TASK STATEMENT: Lines in the entries below where the word "object" shows up should each be copied.

Collected data:
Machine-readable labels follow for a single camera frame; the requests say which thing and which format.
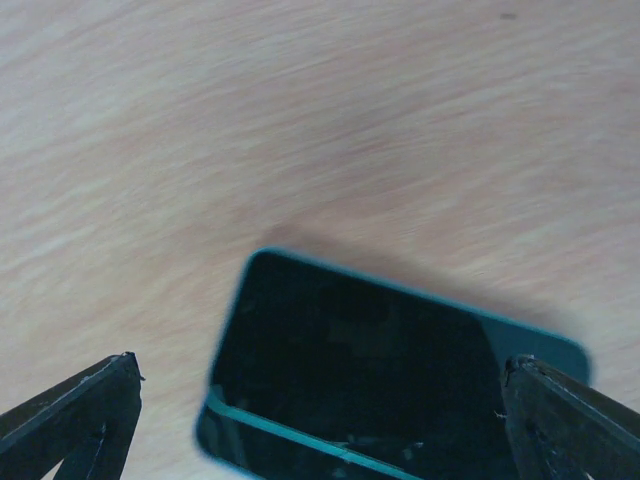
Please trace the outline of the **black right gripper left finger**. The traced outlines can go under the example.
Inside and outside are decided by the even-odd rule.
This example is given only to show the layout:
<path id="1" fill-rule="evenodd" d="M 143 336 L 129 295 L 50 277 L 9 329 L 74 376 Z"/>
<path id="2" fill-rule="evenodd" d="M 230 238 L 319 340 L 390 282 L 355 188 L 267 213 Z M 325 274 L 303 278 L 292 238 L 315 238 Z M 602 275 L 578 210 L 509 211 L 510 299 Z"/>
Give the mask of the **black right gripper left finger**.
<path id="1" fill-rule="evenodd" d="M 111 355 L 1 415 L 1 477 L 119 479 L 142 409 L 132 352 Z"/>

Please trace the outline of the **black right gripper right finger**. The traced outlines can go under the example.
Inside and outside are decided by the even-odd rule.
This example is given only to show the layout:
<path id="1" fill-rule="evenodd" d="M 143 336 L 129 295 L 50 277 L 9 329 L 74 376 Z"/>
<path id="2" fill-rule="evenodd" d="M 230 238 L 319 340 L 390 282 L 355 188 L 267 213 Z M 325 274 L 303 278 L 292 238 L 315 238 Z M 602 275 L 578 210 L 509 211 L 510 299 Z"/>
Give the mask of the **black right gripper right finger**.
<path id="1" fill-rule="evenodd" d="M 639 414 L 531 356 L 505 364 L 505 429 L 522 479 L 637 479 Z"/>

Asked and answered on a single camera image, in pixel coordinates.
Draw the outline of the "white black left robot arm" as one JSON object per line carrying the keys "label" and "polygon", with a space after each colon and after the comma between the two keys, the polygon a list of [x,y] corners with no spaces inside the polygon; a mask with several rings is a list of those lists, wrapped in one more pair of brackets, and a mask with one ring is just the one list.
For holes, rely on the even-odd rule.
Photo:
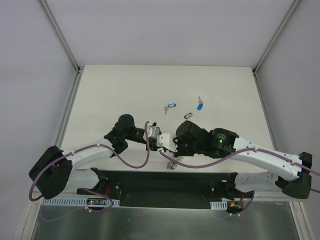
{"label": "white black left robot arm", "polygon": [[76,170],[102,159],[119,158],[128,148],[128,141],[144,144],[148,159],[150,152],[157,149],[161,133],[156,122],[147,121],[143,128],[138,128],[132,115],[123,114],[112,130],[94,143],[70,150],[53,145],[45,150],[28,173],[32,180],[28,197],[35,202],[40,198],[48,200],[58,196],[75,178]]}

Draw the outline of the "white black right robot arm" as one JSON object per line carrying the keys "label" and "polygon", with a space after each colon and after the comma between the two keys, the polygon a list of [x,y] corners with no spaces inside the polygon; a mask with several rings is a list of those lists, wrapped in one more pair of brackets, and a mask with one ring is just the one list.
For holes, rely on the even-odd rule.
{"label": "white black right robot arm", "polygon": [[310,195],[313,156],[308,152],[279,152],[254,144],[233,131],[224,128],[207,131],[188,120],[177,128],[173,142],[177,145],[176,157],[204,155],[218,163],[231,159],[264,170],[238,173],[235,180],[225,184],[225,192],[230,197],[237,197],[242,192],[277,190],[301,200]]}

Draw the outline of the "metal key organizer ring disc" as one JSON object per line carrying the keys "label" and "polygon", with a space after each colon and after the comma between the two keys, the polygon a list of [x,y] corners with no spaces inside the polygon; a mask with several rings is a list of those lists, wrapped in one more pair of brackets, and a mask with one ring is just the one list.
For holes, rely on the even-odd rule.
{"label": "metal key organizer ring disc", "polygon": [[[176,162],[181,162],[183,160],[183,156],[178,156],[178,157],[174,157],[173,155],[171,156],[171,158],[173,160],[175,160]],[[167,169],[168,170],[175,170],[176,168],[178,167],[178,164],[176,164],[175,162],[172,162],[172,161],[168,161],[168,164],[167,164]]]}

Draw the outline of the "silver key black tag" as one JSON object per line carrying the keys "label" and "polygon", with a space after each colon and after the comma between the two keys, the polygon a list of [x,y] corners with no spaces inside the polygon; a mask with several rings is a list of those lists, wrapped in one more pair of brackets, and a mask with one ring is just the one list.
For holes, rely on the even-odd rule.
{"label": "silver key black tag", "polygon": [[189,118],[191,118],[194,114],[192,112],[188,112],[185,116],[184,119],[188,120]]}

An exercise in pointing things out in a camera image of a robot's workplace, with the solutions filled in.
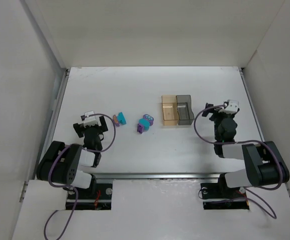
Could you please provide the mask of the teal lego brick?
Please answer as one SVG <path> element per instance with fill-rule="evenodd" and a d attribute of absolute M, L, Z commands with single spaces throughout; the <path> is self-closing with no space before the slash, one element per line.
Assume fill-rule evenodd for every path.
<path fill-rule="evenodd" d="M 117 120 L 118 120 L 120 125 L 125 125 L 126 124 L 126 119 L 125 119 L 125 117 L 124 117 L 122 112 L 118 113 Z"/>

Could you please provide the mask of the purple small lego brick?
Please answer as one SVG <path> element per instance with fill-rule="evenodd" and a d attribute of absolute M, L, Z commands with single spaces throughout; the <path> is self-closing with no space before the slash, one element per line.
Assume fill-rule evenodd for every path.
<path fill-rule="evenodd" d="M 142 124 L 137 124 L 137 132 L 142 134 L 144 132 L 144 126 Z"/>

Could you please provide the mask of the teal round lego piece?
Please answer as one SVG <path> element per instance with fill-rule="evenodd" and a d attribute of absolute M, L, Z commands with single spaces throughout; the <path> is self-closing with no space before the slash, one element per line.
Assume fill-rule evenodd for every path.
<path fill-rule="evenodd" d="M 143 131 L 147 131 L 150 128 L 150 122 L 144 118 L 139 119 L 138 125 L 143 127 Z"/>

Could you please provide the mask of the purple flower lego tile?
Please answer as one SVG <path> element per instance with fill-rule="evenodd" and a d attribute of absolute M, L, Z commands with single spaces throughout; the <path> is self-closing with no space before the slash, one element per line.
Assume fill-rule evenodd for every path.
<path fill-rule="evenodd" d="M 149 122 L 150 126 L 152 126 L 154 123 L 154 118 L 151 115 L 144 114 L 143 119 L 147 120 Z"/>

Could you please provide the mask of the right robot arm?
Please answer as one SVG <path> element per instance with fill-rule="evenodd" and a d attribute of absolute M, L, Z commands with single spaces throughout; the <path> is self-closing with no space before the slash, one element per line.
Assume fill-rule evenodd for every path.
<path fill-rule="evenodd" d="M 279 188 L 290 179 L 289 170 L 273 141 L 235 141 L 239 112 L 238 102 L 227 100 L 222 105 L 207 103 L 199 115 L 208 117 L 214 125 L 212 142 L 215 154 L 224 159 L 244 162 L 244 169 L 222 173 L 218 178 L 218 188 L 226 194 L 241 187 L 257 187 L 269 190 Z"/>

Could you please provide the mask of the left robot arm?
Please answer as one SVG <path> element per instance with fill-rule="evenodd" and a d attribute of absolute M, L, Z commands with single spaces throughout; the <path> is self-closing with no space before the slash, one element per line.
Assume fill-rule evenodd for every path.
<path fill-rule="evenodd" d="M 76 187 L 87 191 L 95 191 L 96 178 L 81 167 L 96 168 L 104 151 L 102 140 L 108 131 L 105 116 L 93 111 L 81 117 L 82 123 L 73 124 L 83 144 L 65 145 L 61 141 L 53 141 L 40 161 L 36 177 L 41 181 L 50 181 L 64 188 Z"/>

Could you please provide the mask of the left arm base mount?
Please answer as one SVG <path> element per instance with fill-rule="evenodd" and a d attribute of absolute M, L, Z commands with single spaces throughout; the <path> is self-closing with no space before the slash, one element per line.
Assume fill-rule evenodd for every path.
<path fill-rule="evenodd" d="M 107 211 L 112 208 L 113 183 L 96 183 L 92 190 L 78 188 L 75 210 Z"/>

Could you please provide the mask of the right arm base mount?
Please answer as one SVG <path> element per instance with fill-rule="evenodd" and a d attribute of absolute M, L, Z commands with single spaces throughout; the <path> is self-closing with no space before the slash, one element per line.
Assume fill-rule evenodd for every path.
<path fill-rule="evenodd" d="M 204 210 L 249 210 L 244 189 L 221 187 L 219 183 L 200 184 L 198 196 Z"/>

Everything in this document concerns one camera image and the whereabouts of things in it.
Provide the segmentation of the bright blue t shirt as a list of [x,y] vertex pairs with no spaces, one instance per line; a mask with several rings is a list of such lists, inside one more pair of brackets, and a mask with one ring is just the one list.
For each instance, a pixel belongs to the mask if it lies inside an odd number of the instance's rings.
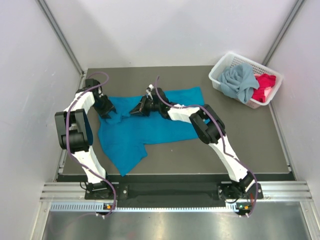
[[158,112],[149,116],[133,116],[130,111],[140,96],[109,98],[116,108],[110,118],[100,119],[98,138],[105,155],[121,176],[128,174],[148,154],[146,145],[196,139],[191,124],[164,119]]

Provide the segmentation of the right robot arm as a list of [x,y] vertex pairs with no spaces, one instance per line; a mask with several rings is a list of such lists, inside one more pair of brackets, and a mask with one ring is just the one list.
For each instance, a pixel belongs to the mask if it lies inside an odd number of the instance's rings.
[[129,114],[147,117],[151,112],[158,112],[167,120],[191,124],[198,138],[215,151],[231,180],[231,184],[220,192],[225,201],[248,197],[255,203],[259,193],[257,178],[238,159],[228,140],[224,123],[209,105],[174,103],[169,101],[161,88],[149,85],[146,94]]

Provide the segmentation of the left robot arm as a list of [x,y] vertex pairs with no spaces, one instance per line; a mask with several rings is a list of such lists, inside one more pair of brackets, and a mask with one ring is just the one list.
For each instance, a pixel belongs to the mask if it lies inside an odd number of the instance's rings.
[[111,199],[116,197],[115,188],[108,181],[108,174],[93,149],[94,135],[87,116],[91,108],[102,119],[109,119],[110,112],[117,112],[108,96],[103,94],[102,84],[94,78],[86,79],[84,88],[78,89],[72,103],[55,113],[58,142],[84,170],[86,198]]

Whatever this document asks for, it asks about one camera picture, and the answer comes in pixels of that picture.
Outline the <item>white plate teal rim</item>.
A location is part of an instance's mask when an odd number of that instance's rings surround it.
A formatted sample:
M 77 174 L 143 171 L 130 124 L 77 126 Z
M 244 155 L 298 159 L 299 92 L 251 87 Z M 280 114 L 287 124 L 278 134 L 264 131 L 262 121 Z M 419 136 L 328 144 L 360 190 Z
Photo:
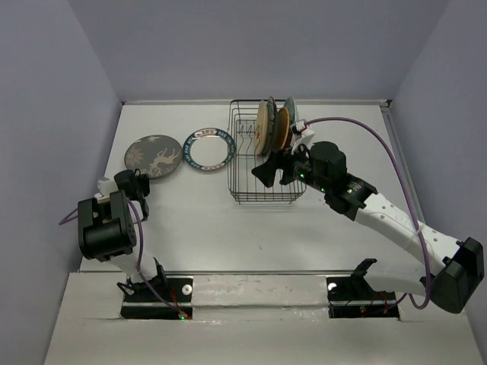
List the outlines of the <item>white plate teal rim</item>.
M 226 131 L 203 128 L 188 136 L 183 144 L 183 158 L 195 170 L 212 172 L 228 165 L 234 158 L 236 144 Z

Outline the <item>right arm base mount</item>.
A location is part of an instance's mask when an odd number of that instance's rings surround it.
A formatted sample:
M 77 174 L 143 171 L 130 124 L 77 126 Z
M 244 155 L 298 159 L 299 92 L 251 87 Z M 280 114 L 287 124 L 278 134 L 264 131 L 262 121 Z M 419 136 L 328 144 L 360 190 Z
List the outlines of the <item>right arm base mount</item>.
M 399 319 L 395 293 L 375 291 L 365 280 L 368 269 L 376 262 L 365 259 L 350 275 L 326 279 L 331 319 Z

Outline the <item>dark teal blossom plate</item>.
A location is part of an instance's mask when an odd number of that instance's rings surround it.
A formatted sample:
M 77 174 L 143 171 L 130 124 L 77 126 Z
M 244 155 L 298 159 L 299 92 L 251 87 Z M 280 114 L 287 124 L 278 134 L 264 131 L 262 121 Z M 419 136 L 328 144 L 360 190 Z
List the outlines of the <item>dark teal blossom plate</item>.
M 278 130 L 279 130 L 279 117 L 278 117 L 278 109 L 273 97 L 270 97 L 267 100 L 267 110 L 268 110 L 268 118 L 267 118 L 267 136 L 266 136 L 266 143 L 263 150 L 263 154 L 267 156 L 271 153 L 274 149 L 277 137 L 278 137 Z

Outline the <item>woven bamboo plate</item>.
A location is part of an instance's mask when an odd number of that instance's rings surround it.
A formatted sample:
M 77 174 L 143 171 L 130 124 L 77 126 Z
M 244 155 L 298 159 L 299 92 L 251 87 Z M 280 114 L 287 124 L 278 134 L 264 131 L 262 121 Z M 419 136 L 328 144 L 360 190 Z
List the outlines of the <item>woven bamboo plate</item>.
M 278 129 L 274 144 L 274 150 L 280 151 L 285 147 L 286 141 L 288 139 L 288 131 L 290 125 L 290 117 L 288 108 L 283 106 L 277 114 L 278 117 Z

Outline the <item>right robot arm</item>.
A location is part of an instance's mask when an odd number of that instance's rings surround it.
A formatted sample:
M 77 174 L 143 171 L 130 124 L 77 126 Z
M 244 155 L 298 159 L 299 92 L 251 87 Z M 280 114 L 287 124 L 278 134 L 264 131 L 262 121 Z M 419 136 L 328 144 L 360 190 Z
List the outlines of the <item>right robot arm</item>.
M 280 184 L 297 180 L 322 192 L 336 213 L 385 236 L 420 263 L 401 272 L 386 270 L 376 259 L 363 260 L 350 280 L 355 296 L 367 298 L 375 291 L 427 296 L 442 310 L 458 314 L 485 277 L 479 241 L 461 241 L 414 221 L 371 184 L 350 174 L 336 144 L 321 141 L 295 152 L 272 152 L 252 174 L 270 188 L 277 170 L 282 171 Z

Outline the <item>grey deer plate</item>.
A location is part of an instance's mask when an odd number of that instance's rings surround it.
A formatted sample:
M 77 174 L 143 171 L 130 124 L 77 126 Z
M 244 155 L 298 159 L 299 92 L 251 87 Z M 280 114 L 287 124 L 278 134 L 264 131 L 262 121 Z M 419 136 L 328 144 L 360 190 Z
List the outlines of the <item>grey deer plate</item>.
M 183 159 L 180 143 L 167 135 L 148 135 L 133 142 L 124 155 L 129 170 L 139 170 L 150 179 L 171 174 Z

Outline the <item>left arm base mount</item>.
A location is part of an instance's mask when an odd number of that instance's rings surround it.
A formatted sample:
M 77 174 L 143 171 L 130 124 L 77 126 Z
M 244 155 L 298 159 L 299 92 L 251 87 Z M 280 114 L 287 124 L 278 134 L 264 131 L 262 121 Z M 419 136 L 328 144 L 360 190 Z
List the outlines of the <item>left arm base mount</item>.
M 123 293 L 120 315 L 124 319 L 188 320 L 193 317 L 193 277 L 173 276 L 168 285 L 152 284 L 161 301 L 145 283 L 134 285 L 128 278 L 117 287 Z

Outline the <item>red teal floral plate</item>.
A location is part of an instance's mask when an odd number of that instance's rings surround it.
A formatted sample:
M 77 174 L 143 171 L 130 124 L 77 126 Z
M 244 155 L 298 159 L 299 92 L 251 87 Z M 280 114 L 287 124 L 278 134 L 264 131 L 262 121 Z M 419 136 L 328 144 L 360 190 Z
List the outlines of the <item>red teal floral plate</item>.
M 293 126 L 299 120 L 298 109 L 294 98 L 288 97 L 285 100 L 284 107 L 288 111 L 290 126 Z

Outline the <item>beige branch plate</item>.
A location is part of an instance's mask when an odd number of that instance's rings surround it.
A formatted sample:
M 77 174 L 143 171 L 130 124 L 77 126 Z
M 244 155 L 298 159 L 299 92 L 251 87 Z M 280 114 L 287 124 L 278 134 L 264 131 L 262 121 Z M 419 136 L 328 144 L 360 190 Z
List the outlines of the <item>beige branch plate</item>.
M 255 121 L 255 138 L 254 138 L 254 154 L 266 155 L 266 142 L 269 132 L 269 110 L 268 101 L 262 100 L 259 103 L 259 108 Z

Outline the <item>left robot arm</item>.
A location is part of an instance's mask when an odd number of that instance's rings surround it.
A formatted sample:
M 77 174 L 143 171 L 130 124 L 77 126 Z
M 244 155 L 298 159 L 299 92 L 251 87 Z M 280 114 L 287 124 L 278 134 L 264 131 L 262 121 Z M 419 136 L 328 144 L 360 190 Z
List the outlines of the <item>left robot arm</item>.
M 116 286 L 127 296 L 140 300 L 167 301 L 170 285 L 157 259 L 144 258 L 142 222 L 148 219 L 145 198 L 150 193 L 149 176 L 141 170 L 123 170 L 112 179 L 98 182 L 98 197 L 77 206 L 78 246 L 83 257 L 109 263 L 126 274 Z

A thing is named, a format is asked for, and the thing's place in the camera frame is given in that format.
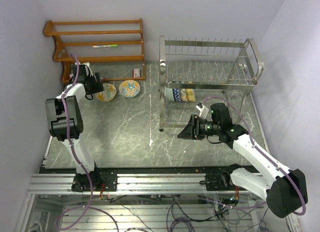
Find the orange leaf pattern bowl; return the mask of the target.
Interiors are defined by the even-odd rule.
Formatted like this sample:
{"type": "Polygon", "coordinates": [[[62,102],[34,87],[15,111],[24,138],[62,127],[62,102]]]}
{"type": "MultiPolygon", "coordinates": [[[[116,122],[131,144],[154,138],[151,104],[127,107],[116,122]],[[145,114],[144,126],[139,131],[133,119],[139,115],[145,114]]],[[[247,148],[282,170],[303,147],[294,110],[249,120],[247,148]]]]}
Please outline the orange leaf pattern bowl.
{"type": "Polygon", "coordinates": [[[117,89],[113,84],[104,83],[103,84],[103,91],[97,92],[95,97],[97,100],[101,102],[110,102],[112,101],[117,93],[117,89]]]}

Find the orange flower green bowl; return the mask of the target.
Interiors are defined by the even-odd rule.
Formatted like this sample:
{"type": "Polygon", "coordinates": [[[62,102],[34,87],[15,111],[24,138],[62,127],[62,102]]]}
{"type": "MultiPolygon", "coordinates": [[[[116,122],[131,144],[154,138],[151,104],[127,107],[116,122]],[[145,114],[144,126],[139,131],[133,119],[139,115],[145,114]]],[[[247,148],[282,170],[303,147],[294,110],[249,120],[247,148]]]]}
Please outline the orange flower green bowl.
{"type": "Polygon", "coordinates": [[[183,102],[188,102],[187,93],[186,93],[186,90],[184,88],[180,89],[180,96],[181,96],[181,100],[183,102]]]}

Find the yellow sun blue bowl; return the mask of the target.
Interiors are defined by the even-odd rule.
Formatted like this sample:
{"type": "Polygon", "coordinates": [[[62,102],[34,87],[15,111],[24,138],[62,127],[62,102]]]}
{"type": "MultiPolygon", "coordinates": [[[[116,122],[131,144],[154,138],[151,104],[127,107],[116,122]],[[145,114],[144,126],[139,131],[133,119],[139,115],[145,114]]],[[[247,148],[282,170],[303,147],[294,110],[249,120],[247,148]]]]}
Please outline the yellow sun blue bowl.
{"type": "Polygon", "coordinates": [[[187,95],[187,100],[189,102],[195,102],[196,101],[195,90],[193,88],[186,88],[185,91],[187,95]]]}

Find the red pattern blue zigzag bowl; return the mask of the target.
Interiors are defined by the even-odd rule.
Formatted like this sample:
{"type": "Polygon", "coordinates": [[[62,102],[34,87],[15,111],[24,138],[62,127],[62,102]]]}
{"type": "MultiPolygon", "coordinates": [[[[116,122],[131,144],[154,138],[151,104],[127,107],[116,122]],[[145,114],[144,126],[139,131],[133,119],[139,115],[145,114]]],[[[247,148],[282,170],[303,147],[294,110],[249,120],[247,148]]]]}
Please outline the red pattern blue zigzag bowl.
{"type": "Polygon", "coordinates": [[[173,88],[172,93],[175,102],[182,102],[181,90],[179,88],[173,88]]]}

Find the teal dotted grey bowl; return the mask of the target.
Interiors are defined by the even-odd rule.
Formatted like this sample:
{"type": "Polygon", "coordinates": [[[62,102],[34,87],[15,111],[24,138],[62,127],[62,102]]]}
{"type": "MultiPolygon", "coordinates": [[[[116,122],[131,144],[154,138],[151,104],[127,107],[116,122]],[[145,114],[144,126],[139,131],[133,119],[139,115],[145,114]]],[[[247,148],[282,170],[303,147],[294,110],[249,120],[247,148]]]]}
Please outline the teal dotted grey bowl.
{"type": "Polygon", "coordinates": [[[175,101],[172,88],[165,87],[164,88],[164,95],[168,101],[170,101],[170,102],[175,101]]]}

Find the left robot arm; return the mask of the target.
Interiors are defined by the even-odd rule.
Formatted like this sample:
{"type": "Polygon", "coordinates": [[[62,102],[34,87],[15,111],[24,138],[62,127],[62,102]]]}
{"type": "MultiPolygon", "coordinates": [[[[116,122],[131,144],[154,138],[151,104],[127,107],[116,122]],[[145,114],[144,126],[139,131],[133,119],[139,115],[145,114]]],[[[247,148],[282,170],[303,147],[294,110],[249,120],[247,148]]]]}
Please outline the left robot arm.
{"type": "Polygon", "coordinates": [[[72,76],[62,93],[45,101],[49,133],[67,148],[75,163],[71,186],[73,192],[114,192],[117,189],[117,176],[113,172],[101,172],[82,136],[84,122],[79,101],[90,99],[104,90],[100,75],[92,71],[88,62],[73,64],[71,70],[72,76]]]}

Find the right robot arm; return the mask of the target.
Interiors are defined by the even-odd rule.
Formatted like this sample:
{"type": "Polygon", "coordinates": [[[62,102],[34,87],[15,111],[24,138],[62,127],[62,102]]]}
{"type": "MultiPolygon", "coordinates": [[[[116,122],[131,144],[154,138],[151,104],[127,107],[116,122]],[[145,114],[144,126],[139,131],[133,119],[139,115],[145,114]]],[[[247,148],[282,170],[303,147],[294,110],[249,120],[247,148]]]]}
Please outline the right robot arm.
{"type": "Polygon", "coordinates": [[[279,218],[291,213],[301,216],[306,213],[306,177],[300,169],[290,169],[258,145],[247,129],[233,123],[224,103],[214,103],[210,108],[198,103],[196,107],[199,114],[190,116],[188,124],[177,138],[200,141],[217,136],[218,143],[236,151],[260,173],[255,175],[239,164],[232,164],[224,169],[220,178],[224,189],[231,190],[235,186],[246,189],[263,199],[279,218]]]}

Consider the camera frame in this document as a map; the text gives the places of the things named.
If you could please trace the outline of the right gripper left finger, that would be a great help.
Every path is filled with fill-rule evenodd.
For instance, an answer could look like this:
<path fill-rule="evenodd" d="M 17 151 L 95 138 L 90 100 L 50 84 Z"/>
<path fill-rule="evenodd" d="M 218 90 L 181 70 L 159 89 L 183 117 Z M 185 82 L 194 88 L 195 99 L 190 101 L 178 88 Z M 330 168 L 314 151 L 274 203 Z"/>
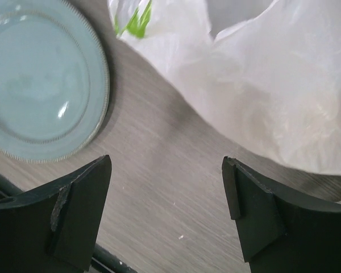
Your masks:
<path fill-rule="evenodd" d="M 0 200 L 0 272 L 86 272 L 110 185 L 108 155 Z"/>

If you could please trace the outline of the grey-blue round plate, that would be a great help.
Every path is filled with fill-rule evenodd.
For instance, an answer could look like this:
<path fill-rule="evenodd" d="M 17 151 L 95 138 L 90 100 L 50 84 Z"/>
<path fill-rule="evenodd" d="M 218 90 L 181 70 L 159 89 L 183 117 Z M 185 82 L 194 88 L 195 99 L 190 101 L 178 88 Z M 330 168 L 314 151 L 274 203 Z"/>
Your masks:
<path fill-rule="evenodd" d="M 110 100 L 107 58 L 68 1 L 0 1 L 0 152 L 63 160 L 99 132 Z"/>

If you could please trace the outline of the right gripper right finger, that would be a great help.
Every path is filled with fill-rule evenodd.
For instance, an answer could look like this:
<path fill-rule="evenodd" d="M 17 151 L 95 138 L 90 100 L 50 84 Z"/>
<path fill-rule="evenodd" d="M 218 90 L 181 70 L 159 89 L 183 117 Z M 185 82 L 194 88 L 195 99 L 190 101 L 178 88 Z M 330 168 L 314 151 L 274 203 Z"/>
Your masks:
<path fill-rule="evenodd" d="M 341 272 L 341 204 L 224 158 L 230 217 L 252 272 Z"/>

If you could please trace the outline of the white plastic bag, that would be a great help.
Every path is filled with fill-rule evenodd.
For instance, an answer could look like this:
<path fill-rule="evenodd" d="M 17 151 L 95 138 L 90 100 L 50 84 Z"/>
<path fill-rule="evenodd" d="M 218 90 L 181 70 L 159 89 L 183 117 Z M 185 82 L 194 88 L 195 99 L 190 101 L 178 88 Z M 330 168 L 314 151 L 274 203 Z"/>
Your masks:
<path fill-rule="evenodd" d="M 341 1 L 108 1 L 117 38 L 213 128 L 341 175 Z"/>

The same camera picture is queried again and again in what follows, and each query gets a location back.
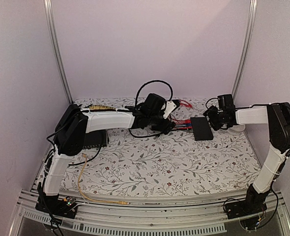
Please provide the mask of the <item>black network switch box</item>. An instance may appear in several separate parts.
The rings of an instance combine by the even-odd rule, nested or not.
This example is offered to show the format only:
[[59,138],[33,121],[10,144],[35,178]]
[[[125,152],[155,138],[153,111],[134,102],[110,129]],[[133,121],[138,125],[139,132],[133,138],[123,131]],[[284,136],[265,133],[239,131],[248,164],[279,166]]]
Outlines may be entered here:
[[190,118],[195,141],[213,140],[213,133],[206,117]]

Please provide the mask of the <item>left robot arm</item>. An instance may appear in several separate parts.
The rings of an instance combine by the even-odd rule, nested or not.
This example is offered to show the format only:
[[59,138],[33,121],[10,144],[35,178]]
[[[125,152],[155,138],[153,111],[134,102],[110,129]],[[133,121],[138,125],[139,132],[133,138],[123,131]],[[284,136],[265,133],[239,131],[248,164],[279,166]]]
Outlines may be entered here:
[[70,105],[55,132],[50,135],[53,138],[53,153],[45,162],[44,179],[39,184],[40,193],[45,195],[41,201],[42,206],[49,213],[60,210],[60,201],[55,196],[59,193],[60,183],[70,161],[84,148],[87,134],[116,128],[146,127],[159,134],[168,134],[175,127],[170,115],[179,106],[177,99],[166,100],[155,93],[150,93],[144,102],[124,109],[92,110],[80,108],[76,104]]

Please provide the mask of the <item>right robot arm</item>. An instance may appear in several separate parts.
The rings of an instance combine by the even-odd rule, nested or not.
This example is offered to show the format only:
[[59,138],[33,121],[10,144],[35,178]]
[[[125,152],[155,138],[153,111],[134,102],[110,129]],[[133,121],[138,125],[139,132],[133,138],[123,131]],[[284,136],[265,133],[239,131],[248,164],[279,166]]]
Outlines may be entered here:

RESULT:
Draw the outline of the "white black left robot arm" as one JSON object per line carrying the keys "label" and "polygon", with a space after each colon and after the comma between the two keys, the polygon a list of [x,y] corners with no spaces inside the polygon; a mask with several rings is a list of those lists, wrapped in one more pair of brackets, and a mask with one ring is just the one list.
Draw the outline of the "white black right robot arm" as one JSON object per line carrying the keys "label" and "polygon", with a space after each colon and after the comma between the two keys, the polygon a list of [x,y] corners with no spaces inside the polygon; a mask with several rings is a list of those lists, wrapped in one more pair of brackets, and a mask with one ring is just the one list.
Draw the outline of the "metal key organizer ring disc" as one JSON object per line carrying the keys "label" and "polygon", with a space after each colon and after the comma between the two keys, the polygon a list of [x,y] corners with no spaces inside the polygon; a mask with several rings is a list of those lists, wrapped in one more pair of brackets, and a mask with one ring is just the one list.
Draw the outline of the "silver key black tag" as one JSON object per line carrying the keys "label" and "polygon", with a space after each colon and after the comma between the two keys, the polygon a list of [x,y] corners with no spaces inside the polygon; a mask with several rings is a list of those lists, wrapped in one more pair of brackets, and a mask with one ring is just the one list.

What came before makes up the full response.